Pictures are to be left out, and only the lines from the one with "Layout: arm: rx" through the last line of the listing below are to be repeated exactly.

### Source material
= = =

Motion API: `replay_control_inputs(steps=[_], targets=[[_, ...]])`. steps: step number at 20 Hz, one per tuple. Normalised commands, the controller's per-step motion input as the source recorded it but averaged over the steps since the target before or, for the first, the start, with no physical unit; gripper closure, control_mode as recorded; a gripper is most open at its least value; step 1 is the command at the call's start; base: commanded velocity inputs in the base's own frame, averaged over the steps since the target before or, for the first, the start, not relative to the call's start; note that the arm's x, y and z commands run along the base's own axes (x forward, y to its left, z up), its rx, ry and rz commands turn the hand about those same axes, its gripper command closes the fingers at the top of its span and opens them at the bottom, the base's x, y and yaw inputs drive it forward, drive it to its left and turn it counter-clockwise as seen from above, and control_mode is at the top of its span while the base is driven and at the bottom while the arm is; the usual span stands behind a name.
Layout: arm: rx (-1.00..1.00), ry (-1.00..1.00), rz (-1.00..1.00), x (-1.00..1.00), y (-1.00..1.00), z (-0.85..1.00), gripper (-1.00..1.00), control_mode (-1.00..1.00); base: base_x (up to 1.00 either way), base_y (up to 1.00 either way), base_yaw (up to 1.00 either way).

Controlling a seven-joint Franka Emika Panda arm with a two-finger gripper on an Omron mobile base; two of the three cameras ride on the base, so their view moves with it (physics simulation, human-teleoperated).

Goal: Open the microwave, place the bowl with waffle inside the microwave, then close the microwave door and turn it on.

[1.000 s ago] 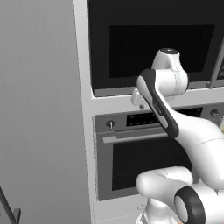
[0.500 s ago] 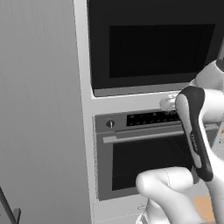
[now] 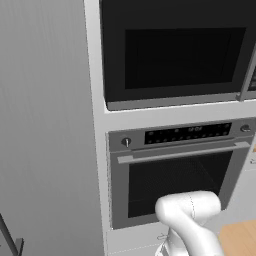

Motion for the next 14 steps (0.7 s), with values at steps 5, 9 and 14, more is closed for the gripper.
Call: replay_control_inputs(steps=[5, 9, 14], targets=[[0.23, -0.76, -0.05, 0.16, -0.85, 0.42, -1.00, -1.00, 0.00, 0.00, 0.00], [0.24, -0.67, -0.02, 0.56, -0.50, 0.52, -1.00, -1.00, 0.00, 0.00, 0.00], [0.15, -0.35, -0.02, 0.95, 0.02, 0.18, -1.00, -1.00, 0.00, 0.00, 0.00]])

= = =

### Result
Layout: arm: rx (-1.00..1.00), ry (-1.00..1.00), rz (-1.00..1.00), x (-1.00..1.00), y (-1.00..1.00), z (-0.85..1.00), gripper (-1.00..1.00), control_mode (-1.00..1.00); base: base_x (up to 1.00 either way), base_y (up to 1.00 either way), base_yaw (up to 1.00 either way).

Controlling a seven-joint Franka Emika Panda arm with a two-finger gripper on an Omron mobile base; two of the three cameras ride on the base, so their view moves with it (physics simulation, human-teleoperated).

Goal: Open the microwave, place the bowl with waffle inside the microwave, then close the microwave door and turn it on.

[1.000 s ago] 
[0.500 s ago] 
[now] 

Motion for the next 14 steps (0.7 s), with values at steps 5, 9 and 14, more is closed for the gripper.
Call: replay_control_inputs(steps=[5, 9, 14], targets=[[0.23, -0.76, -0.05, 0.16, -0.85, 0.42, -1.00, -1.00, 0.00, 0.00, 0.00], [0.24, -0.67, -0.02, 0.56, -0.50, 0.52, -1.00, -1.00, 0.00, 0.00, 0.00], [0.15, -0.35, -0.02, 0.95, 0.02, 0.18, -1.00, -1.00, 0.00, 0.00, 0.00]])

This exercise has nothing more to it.